Hypostomus auroguttatus
- Conservation status: Least Concern (IUCN 3.1)

Scientific classification
- Kingdom: Animalia
- Phylum: Chordata
- Class: Actinopterygii
- Division: Teleostei
- Order: Siluriformes
- Family: Loricariidae
- Genus: Hypostomus
- Species: H. auroguttatus
- Binomial name: Hypostomus auroguttatus Kner, 1854

= Hypostomus auroguttatus =

- Authority: Kner, 1854
- Conservation status: LC

Species of catfish

Hypostomus auroguttatus is a species of freshwater ray-finned fish belonging to the family Loricariidae, the suckermouth armored catfishes, and the subfamily Hypostominae, the suckermouth catfishes.
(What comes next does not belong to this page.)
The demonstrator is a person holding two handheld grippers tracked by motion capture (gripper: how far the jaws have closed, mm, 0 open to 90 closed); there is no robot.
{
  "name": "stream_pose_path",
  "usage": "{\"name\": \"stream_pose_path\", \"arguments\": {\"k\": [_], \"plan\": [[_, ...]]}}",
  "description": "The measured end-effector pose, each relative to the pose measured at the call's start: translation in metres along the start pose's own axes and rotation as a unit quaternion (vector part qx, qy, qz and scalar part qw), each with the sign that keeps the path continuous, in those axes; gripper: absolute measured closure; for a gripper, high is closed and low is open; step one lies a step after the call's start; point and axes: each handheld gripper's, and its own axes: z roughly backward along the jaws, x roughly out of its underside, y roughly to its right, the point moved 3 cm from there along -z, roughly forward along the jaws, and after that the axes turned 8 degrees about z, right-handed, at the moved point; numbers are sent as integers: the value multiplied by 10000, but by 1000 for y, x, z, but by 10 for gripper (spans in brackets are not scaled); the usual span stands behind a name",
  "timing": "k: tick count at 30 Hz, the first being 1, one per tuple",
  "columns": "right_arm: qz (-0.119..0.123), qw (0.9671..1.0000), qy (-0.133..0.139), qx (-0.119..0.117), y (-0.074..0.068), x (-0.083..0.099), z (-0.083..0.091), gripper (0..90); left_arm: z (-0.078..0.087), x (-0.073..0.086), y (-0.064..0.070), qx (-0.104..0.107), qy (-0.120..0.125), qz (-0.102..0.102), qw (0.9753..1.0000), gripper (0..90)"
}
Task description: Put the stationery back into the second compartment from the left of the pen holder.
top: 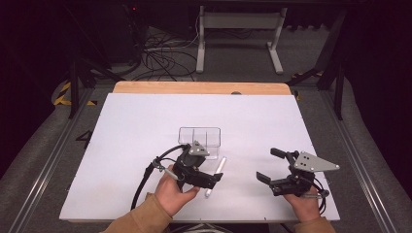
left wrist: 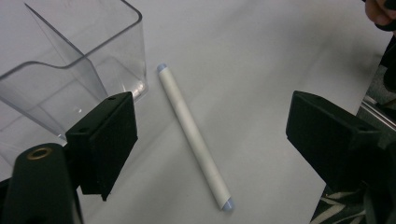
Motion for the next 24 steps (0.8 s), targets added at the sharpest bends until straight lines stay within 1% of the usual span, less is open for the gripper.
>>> {"name": "stream_pose_path", "arguments": {"k": [1,2,3,5,6,12,13,15,17,18,19,20,22,24], "plan": [[0,10000,4,-3,0,0,0,43,-2,-1,0,0,-54,11,10000,185],[0,10000,5,-7,0,0,1,43,-5,-1,0,5,-136,85,9999,200],[0,10000,4,-10,0,0,1,43,-5,-1,0,5,-136,85,9999,202],[1,10000,6,-15,0,0,1,43,-8,-2,0,-14,-225,96,9997,204],[-4,10000,8,-27,0,0,1,43,-12,-2,1,-3,-301,141,9994,209],[5,10000,13,-52,-1,0,2,43,-20,-4,3,-54,-424,126,9990,221],[5,10000,17,-50,-1,0,2,43,-24,-3,3,-86,-472,83,9988,223],[9,10000,21,-50,-1,0,2,43,-26,-3,3,-92,-464,59,9989,231],[10,10000,25,-57,-1,0,2,43,-31,-3,3,-192,-477,-2,9987,234],[4,10000,24,-64,-2,0,2,43,-35,-2,3,-247,-532,-13,9983,244],[8,10000,27,-71,-2,0,2,43,-35,-2,3,-247,-532,-13,9983,248],[7,10000,31,-76,-2,0,2,43,-39,-2,2,-285,-563,12,9980,254],[18,10000,40,-79,-2,0,3,43,-42,-3,1,-319,-610,61,9976,268],[21,10000,37,-80,-2,1,3,43,-44,-3,1,-318,-615,92,9976,289]]}}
This catfish is endemic to Brazil, where it is found in the Paraíba do Sul river basin, the Paraná River basin, and the middle and lower São Francisco River basin, with records from the Preto River and Jacutinga River. This species occurs in large rapids with rocky substrates. The species reaches a total length of 34 cm and is believed to be a facultative air-breather. It is reportedly possible that the name Hypostomus auroguttatus is a senior synonym of Hypostomus luetkeni, due to supposed confusion involving type localities, meaning that a new name may be necessary for H. auroguttatus auctorum multorum.